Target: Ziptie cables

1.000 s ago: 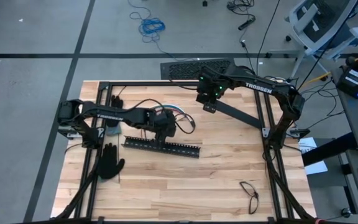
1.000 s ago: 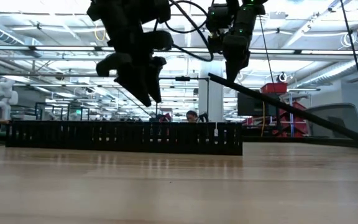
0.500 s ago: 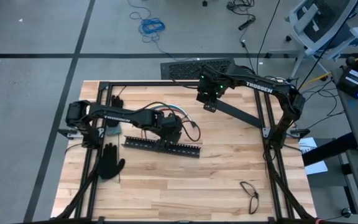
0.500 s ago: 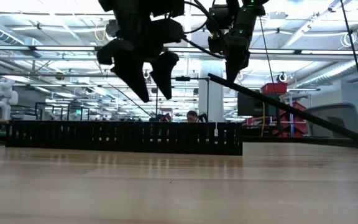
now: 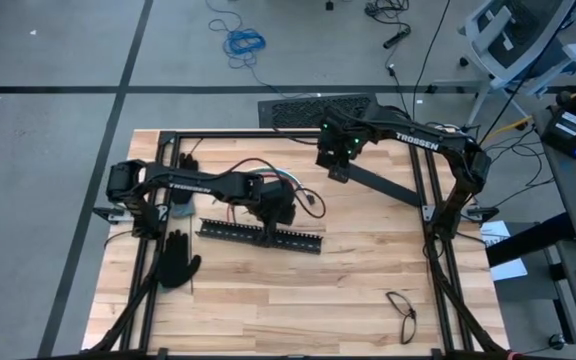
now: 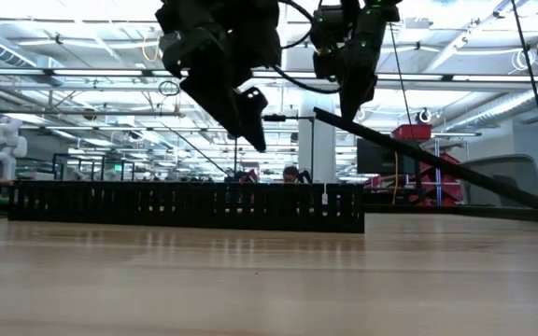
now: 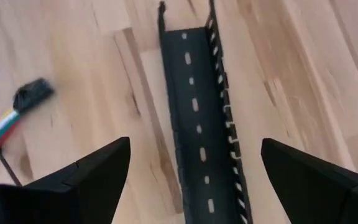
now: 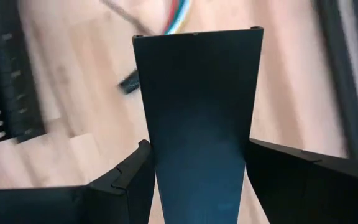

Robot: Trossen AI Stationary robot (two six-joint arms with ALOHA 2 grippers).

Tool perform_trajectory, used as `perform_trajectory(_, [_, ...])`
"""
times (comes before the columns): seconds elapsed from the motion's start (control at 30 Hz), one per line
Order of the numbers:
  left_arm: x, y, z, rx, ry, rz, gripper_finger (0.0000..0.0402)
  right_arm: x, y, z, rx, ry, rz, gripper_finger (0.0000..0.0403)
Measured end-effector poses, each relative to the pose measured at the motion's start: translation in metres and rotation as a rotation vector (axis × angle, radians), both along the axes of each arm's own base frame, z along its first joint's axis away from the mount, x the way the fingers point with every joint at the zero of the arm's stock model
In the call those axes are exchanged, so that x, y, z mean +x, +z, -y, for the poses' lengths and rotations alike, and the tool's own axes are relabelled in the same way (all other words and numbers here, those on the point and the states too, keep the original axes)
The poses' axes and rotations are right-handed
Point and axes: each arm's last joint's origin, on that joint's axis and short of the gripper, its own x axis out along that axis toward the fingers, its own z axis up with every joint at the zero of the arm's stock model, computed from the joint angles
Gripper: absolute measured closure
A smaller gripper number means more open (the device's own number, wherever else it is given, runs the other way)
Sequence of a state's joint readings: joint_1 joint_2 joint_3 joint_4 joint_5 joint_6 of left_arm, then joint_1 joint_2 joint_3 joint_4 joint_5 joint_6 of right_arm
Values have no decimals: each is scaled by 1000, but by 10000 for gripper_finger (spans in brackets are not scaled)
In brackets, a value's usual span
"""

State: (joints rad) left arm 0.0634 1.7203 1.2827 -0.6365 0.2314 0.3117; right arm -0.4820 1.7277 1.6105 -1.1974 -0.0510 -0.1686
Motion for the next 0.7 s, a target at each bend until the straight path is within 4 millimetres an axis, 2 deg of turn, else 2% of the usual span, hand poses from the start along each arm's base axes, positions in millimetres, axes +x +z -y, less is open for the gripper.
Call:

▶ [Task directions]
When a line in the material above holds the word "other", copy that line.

▶ [Task solution]
In the call those axes are exchanged, so that x, y, z mean +x, +z, -y, for the poses' lengths and rotations alike, and the tool's own axes are relabelled in the same way (all other words and numbers here, those on the point and the states too, keep the original axes)
A smaller gripper number means more open (the device's own number, wherever else it is given, runs the other way)

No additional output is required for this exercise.